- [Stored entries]
───

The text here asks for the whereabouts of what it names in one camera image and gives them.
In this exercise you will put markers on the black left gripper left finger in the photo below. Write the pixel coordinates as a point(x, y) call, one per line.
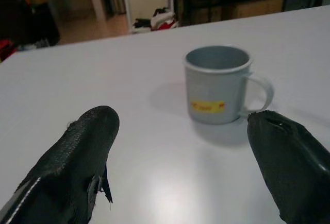
point(74, 152)

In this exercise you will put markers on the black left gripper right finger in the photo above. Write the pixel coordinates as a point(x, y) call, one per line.
point(291, 162)

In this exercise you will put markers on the grey mug with yellow label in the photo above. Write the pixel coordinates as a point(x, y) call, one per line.
point(211, 90)

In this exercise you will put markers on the black chair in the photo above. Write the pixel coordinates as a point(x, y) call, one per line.
point(23, 15)

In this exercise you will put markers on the red cloth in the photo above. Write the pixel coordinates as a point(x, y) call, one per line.
point(168, 25)

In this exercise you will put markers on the small brown cardboard box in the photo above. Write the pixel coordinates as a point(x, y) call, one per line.
point(206, 14)

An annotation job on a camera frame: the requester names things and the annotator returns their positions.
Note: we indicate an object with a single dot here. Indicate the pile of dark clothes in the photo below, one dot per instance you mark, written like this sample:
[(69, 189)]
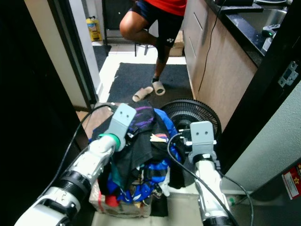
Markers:
[(141, 150)]

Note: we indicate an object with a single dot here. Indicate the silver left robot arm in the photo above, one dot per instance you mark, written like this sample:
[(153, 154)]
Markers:
[(88, 165)]

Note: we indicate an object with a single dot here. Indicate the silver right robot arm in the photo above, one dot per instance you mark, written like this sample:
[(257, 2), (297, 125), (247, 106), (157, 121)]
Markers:
[(209, 188)]

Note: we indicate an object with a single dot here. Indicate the black floor fan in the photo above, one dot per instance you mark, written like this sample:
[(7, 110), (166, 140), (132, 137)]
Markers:
[(193, 110)]

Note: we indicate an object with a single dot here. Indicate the beige slipper worn on foot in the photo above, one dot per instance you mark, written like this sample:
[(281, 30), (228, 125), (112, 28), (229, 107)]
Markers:
[(159, 88)]

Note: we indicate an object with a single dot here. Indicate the beige empty slipper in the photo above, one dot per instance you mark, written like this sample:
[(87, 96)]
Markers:
[(142, 94)]

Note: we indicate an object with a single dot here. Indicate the brown wooden cabinet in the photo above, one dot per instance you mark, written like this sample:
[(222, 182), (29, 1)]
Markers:
[(221, 66)]

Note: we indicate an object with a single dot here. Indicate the black floor mat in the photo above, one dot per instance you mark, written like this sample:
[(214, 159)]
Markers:
[(134, 75)]

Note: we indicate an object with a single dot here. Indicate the black door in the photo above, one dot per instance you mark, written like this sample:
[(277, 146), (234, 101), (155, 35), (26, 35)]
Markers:
[(258, 94)]

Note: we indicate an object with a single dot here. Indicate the cardboard box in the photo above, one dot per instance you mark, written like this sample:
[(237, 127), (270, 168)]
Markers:
[(178, 44)]

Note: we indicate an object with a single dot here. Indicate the laundry basket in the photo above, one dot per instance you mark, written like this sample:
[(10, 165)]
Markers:
[(113, 206)]

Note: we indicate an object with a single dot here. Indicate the red warning sticker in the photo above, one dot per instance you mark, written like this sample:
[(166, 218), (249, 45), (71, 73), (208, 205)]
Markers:
[(292, 181)]

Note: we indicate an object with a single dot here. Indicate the black countertop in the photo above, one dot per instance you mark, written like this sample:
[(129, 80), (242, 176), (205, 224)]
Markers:
[(242, 30)]

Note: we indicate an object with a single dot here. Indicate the person in red shirt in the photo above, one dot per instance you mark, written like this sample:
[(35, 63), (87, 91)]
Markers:
[(150, 19)]

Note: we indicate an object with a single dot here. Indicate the device with green light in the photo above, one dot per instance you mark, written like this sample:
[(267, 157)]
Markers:
[(269, 33)]

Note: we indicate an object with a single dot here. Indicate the black chair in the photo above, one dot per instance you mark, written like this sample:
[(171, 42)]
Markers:
[(115, 14)]

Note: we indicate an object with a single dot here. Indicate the yellow bottle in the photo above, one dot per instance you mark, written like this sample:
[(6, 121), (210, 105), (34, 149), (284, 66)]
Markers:
[(93, 29)]

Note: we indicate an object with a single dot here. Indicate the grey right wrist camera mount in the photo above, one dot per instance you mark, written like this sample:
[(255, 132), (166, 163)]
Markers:
[(202, 136)]

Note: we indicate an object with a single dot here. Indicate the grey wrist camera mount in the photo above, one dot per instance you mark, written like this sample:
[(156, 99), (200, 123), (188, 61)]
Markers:
[(122, 117), (202, 136)]

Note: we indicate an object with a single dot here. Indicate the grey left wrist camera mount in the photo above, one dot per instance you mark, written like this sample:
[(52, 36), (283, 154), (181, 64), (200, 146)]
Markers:
[(122, 117)]

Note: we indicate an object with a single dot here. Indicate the white door frame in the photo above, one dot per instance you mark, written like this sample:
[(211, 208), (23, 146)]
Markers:
[(77, 47)]

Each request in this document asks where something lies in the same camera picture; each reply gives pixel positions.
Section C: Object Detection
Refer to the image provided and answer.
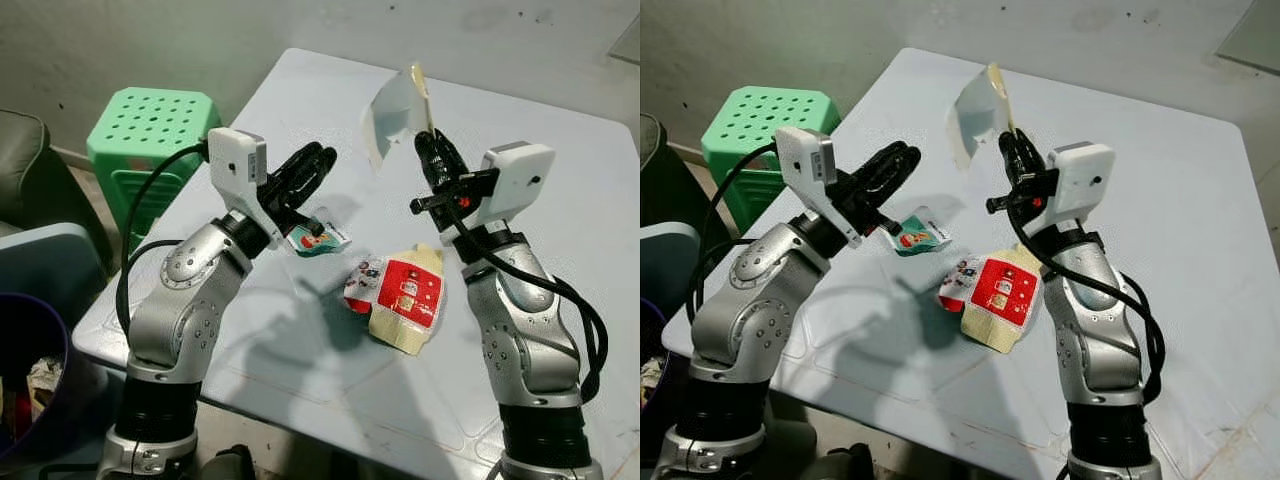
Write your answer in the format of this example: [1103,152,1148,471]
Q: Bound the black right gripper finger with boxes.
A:
[432,130,469,181]
[998,129,1029,186]
[416,130,446,189]
[1014,130,1047,179]

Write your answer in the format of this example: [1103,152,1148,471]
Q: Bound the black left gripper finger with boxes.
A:
[268,142,331,191]
[848,141,913,191]
[865,148,921,201]
[285,150,338,204]

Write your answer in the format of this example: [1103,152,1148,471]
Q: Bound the silver foil wrapper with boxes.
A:
[360,62,436,176]
[947,62,1016,171]

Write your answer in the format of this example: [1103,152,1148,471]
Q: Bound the purple plastic rubbish bin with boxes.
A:
[640,298,671,421]
[0,292,71,463]

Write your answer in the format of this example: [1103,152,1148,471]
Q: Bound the teal snack packet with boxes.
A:
[285,207,353,258]
[893,205,954,257]

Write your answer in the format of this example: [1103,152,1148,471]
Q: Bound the red and cream snack packet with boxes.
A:
[938,243,1046,354]
[343,243,446,356]

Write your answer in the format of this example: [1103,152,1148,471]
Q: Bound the green plastic stool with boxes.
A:
[86,87,223,251]
[700,85,836,236]

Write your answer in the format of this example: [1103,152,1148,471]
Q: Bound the green leather sofa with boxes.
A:
[640,112,701,226]
[0,108,116,271]

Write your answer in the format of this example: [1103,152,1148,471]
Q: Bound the light blue small chair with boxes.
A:
[640,220,703,313]
[0,222,111,331]

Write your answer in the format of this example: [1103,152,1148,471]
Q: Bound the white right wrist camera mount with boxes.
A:
[455,141,556,241]
[1030,141,1116,237]

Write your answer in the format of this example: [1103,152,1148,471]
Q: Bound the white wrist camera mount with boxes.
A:
[775,126,863,247]
[207,127,291,246]
[1030,141,1116,237]
[455,141,556,241]

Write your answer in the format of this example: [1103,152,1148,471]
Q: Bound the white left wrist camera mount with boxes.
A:
[207,127,291,246]
[775,126,863,247]

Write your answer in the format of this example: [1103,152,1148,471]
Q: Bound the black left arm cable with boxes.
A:
[115,140,216,341]
[685,140,781,326]

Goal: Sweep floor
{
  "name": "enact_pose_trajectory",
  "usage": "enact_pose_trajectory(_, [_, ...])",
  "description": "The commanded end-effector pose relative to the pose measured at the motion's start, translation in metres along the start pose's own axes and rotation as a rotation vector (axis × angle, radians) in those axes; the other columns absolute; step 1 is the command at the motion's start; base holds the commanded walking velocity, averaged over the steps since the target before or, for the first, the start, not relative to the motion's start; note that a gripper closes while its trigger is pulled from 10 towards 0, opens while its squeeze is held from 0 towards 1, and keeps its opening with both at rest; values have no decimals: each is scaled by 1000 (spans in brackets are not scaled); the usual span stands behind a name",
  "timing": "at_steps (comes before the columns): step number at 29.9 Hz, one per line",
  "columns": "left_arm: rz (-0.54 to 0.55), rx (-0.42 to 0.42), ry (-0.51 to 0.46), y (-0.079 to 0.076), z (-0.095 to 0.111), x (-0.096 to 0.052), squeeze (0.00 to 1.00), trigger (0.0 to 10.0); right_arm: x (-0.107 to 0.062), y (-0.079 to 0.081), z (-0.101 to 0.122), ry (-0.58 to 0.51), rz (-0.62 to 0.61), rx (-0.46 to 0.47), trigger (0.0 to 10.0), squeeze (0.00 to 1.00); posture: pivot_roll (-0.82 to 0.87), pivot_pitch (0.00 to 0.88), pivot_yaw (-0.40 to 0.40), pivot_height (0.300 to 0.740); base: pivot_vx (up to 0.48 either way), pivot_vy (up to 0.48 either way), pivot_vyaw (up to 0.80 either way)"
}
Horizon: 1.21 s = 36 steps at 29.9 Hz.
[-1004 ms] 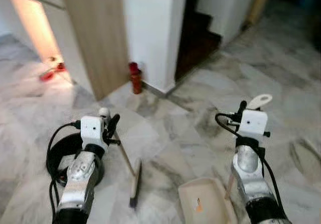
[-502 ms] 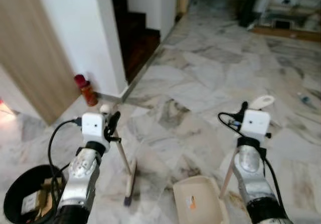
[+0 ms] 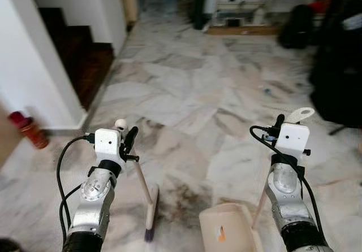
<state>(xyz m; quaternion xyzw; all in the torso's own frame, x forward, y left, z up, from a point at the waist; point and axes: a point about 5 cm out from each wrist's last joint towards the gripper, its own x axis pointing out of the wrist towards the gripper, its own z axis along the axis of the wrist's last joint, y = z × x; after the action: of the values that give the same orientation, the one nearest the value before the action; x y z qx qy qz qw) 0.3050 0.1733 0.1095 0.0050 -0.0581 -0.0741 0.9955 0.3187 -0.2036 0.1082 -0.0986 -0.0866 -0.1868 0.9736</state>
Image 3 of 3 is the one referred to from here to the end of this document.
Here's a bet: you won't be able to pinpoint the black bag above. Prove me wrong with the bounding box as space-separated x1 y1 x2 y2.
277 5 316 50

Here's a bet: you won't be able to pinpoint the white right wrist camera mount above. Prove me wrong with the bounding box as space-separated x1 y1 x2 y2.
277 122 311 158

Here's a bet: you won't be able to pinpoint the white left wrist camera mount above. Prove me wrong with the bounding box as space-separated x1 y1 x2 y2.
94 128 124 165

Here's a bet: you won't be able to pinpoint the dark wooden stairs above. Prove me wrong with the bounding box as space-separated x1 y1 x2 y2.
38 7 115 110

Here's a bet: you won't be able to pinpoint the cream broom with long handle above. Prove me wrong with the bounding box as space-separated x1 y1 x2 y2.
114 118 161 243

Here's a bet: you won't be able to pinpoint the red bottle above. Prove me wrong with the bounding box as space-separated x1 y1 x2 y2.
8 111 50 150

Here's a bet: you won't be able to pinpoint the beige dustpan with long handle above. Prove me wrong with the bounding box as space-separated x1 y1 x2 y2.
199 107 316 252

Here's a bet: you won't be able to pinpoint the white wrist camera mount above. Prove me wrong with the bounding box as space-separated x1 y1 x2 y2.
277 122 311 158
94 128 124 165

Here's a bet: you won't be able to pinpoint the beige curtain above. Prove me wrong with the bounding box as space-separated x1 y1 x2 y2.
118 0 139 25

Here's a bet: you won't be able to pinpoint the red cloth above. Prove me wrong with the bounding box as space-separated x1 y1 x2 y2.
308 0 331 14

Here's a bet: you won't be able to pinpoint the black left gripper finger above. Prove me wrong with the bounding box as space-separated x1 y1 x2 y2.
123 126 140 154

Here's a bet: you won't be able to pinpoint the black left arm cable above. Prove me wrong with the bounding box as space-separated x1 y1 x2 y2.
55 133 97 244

───

- [TASK INSTRUCTIONS]
Where a line of the entries contains "door", report that line.

- [RESULT FOR THIS TASK]
Note: we indicate an object with a single dot here. Indicate the black door in the photo above, one dot per instance you mark, written like this sample:
Note: we indicate an object with a single dot here. Indicate the white door frame in the photo above, one dot per instance you mark, written like this sample:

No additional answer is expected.